Your assignment. Scanning the entries below, copy every line that contains the word "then".

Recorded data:
------------------------------------------------------------------------

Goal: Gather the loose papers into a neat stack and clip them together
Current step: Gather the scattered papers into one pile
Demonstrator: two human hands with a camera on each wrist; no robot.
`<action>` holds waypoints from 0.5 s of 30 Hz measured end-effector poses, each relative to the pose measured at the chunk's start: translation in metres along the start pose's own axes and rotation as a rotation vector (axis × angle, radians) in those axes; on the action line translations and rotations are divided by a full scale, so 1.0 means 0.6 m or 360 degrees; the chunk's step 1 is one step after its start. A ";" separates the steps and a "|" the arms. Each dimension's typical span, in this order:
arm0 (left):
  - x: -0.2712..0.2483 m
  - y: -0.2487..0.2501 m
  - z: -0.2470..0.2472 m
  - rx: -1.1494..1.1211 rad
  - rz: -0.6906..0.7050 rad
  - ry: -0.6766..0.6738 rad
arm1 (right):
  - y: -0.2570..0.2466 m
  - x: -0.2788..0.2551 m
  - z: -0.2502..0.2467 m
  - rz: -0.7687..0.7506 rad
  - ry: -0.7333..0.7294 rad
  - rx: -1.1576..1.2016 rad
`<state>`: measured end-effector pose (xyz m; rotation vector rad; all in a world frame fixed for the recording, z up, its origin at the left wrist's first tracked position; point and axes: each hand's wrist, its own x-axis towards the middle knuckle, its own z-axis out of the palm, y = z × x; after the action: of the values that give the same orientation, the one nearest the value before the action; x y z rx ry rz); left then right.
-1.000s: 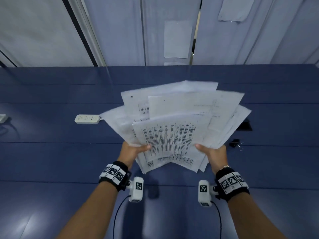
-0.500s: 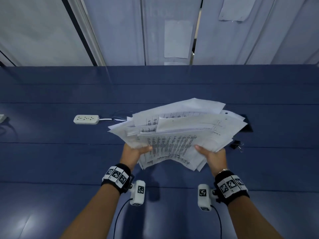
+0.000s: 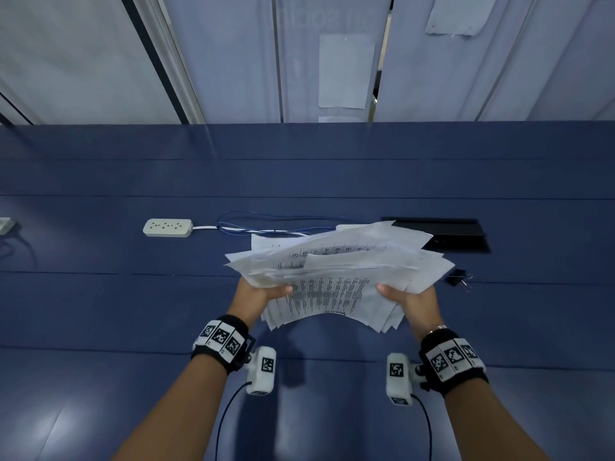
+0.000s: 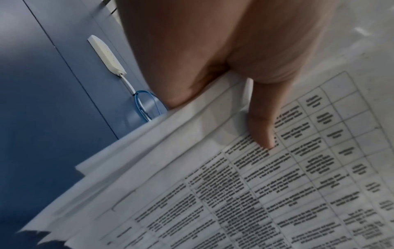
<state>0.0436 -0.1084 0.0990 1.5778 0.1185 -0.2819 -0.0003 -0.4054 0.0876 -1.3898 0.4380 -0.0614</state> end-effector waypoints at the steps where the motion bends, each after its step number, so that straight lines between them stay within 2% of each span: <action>1: 0.001 0.003 -0.001 -0.0037 0.0017 0.0032 | -0.002 0.000 0.001 -0.0008 0.0003 0.0018; 8: -0.001 -0.007 -0.010 -0.0083 0.0004 0.0017 | 0.012 -0.006 -0.010 0.0083 -0.0056 -0.0022; 15: 0.001 -0.002 -0.014 -0.0052 0.0041 -0.0017 | -0.006 -0.007 -0.005 -0.0036 -0.0085 -0.0024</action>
<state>0.0447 -0.0999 0.0980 1.5439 0.0939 -0.2669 -0.0046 -0.4078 0.0916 -1.4082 0.3788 -0.0395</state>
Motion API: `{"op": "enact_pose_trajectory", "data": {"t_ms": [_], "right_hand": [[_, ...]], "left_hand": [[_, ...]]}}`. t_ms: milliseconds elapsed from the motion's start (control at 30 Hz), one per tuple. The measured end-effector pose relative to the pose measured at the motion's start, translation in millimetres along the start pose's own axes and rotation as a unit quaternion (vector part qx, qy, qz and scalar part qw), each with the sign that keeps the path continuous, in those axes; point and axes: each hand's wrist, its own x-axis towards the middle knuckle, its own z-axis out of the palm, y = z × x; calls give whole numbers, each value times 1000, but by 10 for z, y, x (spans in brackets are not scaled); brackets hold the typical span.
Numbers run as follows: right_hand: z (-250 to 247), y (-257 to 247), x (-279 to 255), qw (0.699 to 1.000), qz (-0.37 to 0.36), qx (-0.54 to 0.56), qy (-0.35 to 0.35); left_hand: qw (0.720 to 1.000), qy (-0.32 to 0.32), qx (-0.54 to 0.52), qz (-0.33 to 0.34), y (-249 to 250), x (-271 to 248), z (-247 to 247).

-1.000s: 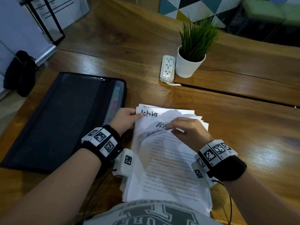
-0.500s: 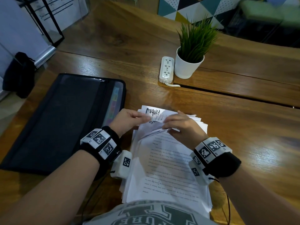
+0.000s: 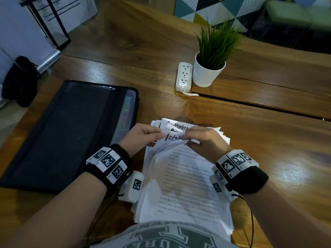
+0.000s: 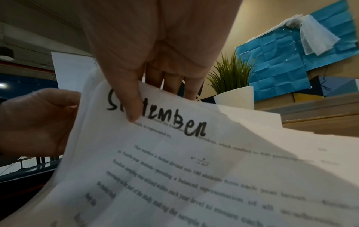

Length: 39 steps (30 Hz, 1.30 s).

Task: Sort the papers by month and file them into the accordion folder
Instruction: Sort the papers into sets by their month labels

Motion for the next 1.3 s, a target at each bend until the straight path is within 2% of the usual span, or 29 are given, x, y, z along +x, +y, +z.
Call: {"op": "enact_pose_trajectory", "data": {"t_ms": [133, 233, 300, 367, 433, 600, 767, 933, 1033, 1167, 1300], "right_hand": [[-35, -46, -114, 999, 35, 7, -21], [-45, -76, -213, 997, 62, 3, -42], [-53, -84, -271, 996, 68, 8, -52], [-60, -90, -325, 996, 71, 4, -58], [-64, -107, -369, 996, 79, 5, -44], [-77, -146, -408, 984, 171, 36, -35], [-130, -134, -366, 997, 66, -20, -31], [-221, -135, -294, 996, 81, -21, -31], [-248, -102, -240, 994, 93, -16, -61], [-219, -65, -174, 991, 106, 0, -76], [-172, -8, -127, 992, 111, -19, -53]], "left_hand": [[1000, -25, 2, -3, -48, -42, -27], [998, -47, -36, -10, -24, -64, -13], [999, 2, -37, -23, -47, -5, -14], [994, 91, 48, -30, -145, 110, -22], [980, 134, 138, -44, -209, 196, -2], [960, 93, 262, -41, -199, 257, 137], [954, 111, 265, -85, -181, 277, 250], [937, 86, 318, -117, -166, 318, 328], [940, 76, 303, -134, -199, 334, 320], [958, 60, 259, -105, -195, 306, 303], [992, 66, 59, -86, -168, 238, 221]]}}
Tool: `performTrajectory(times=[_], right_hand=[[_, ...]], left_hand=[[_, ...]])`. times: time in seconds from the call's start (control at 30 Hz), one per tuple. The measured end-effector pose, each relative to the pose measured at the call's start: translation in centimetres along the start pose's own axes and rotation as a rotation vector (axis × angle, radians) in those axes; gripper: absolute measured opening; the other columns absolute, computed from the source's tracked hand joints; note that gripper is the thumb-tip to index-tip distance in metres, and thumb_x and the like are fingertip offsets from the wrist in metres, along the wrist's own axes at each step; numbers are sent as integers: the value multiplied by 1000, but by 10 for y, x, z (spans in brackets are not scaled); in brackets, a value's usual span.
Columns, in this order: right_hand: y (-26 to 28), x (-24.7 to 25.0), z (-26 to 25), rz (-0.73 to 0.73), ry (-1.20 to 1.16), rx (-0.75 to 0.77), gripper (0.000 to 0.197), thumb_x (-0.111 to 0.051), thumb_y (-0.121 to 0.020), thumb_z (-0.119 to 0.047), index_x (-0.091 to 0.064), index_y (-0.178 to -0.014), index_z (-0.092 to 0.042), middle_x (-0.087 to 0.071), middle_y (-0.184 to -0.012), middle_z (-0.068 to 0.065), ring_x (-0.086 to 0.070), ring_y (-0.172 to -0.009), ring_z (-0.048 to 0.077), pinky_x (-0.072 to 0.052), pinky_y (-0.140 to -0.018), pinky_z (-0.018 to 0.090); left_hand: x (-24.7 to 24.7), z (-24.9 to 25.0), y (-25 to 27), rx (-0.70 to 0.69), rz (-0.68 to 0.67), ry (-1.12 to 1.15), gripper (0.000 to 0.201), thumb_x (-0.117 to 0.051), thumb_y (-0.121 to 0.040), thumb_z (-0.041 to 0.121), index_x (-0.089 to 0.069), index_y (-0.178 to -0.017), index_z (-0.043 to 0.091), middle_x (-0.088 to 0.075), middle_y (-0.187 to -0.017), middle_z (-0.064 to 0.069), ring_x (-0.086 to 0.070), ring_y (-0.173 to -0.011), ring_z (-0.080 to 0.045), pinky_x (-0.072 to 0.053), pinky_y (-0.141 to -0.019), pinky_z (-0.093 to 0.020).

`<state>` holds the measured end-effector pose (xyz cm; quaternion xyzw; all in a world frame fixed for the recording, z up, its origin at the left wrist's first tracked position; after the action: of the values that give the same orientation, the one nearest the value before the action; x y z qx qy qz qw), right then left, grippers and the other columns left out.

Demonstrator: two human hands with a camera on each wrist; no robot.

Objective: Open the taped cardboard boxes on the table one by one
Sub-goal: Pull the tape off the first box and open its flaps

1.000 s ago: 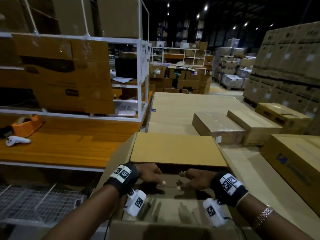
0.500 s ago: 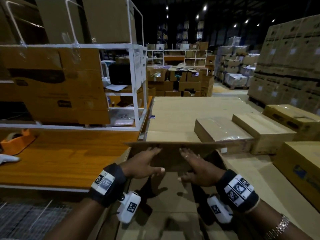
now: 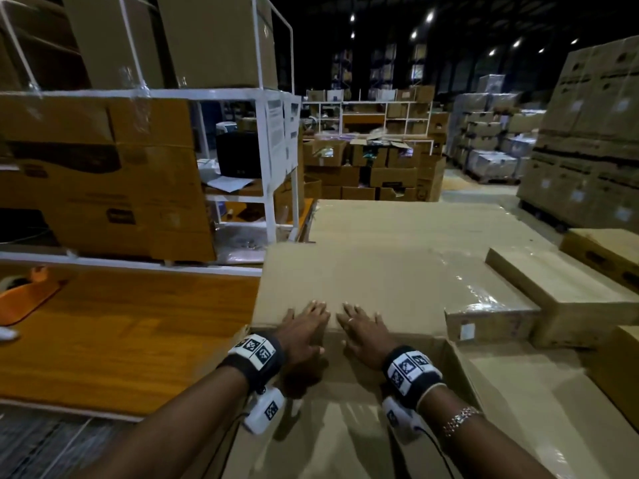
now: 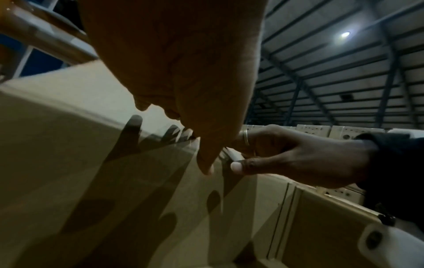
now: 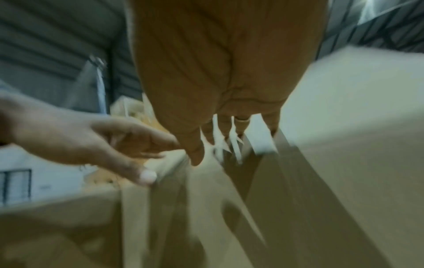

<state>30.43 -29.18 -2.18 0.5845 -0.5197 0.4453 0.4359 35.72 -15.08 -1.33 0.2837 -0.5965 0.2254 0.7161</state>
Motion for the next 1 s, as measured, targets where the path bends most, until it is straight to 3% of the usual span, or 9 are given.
performTrajectory(times=[0.1,0.2,0.27,0.47,0.57,0.73,0.87,1.0], right_hand=[[-9,-26,12,41,47,7,65,-47,-100,-15,-25,-159,-34,-24,-167,-1,-25,-153,21,-16,-121,50],[-11,-27,16,174,26,34,57,-50,-94,-16,-47,-145,-41,-61,-142,-7,-57,-130,20,-39,-106,39],[-13,-24,16,216,-37,47,53,-49,-91,-16,-55,-137,-42,-68,-130,-10,-63,-121,19,-44,-102,37],[-3,-13,56,163,-135,-44,39,-52,-99,-20,-65,-133,-33,-71,-128,-1,-63,-121,26,-45,-105,38],[8,-12,75,254,-145,-79,32,-54,-96,-24,-72,-121,-31,-76,-116,0,-68,-111,28,-49,-98,40],[10,-17,69,384,-105,-73,26,-58,-94,-20,-75,-112,-29,-78,-105,-4,-72,-98,21,-55,-88,33],[12,-10,62,224,-26,-123,36,-55,-94,-18,-68,-127,-26,-74,-119,2,-68,-112,26,-51,-97,36],[29,0,44,-5,141,-145,64,-56,-95,-13,-35,-155,-20,-48,-151,16,-52,-134,34,-44,-108,41]], left_hand=[[-33,-13,-13,23,44,67,74,-55,-101,34,-13,-162,26,-7,-171,1,-1,-157,-19,-2,-125,-55],[-47,-22,-15,37,274,192,47,-50,-102,34,-41,-149,31,-45,-155,4,-34,-147,-17,-17,-123,-51],[-48,-24,-15,20,371,256,37,-47,-102,39,-53,-138,32,-59,-139,7,-49,-132,-17,-25,-117,-50],[-43,-45,-8,69,407,257,42,-38,-97,48,-61,-129,34,-64,-128,8,-54,-120,-17,-32,-107,-45],[-46,-49,-6,78,410,205,40,-37,-98,46,-61,-129,37,-65,-126,7,-54,-118,-19,-33,-105,-45],[-52,-50,-15,136,432,161,29,-47,-102,40,-61,-126,40,-64,-123,10,-56,-117,-18,-33,-104,-45],[-44,-44,-11,163,364,197,29,-49,-102,36,-59,-130,38,-62,-130,10,-52,-123,-17,-30,-109,-44],[-21,-30,4,149,233,238,43,-54,-101,38,-50,-143,34,-56,-142,0,-48,-134,-24,-35,-113,-51]])
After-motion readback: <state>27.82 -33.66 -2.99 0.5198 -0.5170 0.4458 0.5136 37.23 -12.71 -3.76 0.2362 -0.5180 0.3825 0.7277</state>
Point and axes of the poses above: each hand's wrist, its own y-axis away from the middle knuckle, its own x-axis out of the back of the hand, z = x × y, the point moved 6 cm from there along -y, towards the middle knuckle
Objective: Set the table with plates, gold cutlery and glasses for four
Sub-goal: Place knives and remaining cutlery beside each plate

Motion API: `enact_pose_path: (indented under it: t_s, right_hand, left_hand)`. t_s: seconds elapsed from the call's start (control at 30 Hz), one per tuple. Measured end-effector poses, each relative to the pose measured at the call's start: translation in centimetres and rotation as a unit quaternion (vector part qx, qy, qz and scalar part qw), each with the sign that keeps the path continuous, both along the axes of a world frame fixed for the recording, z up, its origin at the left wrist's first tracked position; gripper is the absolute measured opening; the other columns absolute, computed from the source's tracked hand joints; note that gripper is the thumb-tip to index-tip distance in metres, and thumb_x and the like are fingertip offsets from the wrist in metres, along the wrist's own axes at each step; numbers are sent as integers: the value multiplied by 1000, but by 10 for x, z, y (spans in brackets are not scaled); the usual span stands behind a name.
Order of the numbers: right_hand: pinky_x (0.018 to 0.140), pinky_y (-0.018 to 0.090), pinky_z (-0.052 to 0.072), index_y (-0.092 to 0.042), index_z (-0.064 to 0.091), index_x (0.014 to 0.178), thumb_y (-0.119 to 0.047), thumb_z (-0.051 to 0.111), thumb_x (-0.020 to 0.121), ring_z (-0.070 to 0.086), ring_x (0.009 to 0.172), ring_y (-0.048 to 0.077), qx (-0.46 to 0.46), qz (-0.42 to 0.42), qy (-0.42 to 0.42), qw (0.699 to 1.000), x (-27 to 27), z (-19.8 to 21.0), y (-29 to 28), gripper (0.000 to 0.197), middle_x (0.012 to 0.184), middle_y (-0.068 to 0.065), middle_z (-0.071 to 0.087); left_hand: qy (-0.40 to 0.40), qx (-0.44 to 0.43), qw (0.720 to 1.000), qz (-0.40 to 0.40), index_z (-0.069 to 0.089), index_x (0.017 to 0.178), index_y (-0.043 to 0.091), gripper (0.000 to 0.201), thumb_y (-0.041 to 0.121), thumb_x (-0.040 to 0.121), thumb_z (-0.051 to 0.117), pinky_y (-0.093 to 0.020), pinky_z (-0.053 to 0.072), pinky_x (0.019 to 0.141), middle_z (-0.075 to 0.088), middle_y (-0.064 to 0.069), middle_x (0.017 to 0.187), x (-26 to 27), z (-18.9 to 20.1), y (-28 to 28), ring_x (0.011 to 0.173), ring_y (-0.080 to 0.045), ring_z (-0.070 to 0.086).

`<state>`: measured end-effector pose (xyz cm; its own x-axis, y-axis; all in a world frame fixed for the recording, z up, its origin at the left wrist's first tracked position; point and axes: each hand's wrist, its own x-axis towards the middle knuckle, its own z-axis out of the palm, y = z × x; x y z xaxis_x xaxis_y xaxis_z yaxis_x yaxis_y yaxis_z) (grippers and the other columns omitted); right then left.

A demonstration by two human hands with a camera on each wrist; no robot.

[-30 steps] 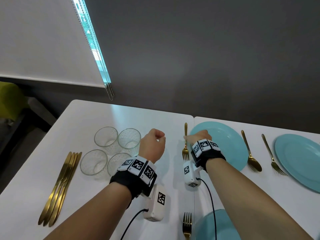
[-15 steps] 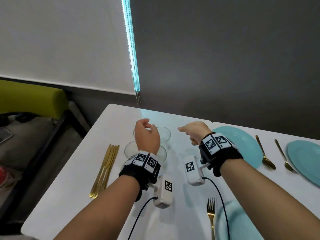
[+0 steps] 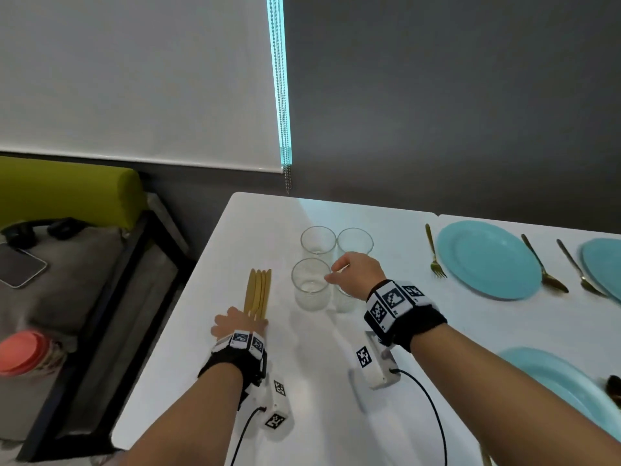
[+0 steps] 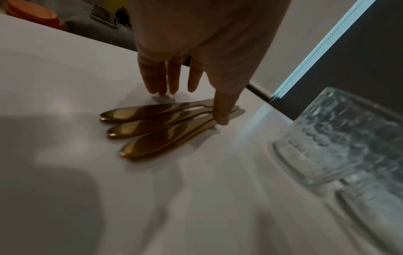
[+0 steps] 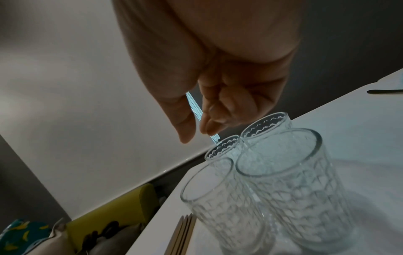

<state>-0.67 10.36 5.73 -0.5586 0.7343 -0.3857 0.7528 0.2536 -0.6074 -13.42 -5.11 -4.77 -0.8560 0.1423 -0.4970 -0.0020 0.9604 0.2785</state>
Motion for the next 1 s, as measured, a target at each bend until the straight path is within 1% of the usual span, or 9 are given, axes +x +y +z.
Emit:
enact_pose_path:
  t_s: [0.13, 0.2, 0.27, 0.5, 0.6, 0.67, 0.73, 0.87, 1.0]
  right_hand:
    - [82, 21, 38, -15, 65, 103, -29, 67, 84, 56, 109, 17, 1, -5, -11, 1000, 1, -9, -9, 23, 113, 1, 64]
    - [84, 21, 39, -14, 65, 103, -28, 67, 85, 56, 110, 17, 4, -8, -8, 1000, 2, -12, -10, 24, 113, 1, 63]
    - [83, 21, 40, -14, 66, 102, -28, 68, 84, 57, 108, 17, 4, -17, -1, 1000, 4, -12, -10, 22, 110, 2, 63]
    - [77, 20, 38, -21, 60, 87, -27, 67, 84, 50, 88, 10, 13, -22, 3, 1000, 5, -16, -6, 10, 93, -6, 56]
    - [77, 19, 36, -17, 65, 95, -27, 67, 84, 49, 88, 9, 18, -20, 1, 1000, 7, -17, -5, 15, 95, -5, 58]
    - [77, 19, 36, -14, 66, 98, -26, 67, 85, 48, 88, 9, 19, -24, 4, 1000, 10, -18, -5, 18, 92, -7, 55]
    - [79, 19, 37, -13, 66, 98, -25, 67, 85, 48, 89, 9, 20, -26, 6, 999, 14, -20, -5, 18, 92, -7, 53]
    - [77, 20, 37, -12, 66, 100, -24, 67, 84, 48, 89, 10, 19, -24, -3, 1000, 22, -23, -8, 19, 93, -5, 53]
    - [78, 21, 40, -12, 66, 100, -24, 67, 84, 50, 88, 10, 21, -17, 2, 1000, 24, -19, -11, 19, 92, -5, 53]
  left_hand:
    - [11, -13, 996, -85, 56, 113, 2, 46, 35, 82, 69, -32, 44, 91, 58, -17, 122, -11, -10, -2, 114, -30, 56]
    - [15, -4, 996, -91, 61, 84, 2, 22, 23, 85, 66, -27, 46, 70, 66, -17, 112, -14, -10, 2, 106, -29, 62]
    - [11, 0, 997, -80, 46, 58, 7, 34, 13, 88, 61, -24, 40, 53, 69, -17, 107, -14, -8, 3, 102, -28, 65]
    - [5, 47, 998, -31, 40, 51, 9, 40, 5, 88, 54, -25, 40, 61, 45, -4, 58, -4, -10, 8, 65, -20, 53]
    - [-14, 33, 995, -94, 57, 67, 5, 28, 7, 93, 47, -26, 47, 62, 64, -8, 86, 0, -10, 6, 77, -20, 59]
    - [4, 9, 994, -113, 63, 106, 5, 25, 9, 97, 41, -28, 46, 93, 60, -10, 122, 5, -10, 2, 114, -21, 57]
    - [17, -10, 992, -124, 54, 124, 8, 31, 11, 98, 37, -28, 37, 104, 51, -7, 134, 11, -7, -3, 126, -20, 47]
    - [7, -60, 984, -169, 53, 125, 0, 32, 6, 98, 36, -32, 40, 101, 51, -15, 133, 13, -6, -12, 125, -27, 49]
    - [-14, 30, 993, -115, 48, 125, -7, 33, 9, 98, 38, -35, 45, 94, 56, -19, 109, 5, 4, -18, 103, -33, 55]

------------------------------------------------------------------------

Exercise response.
`<state>`: measured end-effector pose (xyz m; rotation vector rad; all in a world frame fixed for the recording, z up, its origin at the left wrist's first tracked position; point and axes: each hand's wrist, its own x-axis towards the middle knuckle, its own z-axis out of the palm, y = z × x; after the action: of the values that give the same orientation, the one nearest the value before the action; x y z rx ry rz); left then right.
`<state>` holds the measured end-effector pose (xyz cm; quaternion xyzw; all in a world frame fixed for the recording, z up, its origin at the left wrist's first tracked position; after the action: of the values that give the same orientation, the one nearest the value before the action; x y z qx qy qz qw), right then left, grippers and the other columns left out.
`<state>`: measured end-effector pose (xyz cm; its own x-axis, y-axis; all in a world frame fixed for the recording, z up, its origin at the left wrist's first tracked position; point and axes: each hand's wrist, its own x-axis towards the middle knuckle, its own z-axis out of the palm, y = z × x; x y z xaxis_x xaxis_y xaxis_z yaxis_x yaxis_y yaxis_z) (grippers and the other columns omitted); right then left.

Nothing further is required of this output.